== Dataset section ==
^^^^

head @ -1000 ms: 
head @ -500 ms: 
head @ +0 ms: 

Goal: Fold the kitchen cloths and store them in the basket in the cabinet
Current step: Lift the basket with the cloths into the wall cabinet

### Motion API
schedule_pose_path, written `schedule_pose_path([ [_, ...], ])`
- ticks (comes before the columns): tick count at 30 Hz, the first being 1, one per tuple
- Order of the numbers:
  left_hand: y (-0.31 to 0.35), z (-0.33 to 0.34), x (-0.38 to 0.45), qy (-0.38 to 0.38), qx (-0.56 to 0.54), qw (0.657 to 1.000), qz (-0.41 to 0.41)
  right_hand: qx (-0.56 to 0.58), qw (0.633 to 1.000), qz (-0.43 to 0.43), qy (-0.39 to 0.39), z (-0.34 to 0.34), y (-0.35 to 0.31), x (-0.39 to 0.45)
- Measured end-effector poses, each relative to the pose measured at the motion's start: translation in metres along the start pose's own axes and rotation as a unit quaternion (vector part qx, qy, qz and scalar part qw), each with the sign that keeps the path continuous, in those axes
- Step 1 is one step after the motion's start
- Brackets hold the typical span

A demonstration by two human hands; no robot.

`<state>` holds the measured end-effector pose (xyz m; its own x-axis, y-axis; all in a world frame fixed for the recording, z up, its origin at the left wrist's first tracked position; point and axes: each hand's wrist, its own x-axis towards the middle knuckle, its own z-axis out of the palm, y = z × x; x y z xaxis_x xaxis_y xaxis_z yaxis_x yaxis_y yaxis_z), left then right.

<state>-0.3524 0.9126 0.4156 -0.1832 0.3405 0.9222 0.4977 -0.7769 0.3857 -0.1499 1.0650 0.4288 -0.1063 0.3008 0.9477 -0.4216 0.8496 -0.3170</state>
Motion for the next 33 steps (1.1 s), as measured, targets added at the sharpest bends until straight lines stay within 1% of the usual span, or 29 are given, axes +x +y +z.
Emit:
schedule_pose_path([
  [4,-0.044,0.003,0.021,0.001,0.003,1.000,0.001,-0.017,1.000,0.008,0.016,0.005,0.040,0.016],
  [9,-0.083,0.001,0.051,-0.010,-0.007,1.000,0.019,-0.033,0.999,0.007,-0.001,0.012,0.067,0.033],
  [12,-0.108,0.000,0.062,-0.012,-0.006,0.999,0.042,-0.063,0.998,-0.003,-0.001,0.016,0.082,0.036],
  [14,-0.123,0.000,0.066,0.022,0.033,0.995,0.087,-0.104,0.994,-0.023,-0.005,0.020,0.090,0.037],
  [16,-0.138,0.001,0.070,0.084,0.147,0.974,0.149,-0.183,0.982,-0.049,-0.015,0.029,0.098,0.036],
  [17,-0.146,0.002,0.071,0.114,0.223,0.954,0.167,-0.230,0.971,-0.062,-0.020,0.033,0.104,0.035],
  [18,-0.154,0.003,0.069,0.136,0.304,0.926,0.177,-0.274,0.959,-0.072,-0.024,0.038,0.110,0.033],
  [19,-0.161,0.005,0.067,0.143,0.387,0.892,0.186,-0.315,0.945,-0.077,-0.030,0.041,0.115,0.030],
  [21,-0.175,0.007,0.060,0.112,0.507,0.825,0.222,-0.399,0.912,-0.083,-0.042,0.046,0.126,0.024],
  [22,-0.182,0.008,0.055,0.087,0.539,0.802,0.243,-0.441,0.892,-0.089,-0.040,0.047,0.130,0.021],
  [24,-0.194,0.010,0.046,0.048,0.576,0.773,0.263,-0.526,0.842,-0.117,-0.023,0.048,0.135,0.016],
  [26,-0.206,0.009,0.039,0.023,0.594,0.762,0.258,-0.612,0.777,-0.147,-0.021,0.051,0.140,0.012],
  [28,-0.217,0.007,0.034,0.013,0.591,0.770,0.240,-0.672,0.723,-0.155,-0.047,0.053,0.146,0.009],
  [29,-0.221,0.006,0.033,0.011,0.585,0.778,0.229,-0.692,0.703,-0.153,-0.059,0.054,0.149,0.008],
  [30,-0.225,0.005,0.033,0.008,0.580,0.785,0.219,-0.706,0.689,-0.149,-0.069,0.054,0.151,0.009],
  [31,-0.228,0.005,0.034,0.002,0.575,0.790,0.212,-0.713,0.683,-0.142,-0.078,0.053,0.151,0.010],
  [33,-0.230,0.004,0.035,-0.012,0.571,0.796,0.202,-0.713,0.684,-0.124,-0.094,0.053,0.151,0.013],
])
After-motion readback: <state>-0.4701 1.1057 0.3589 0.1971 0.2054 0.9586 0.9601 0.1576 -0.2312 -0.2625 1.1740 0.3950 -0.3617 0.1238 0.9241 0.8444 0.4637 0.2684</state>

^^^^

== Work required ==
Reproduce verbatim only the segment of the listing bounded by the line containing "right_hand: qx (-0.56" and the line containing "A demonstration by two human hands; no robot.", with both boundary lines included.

== Answer to the exercise ==
  right_hand: qx (-0.56 to 0.58), qw (0.633 to 1.000), qz (-0.43 to 0.43), qy (-0.39 to 0.39), z (-0.34 to 0.34), y (-0.35 to 0.31), x (-0.39 to 0.45)
- Measured end-effector poses, each relative to the pose measured at the motion's start: translation in metres along the start pose's own axes and rotation as a unit quaternion (vector part qx, qy, qz and scalar part qw), each with the sign that keeps the path continuous, in those axes
- Step 1 is one step after the motion's start
- Brackets hold the typical span

A demonstration by two human hands; no robot.

The given answer completes the exercise.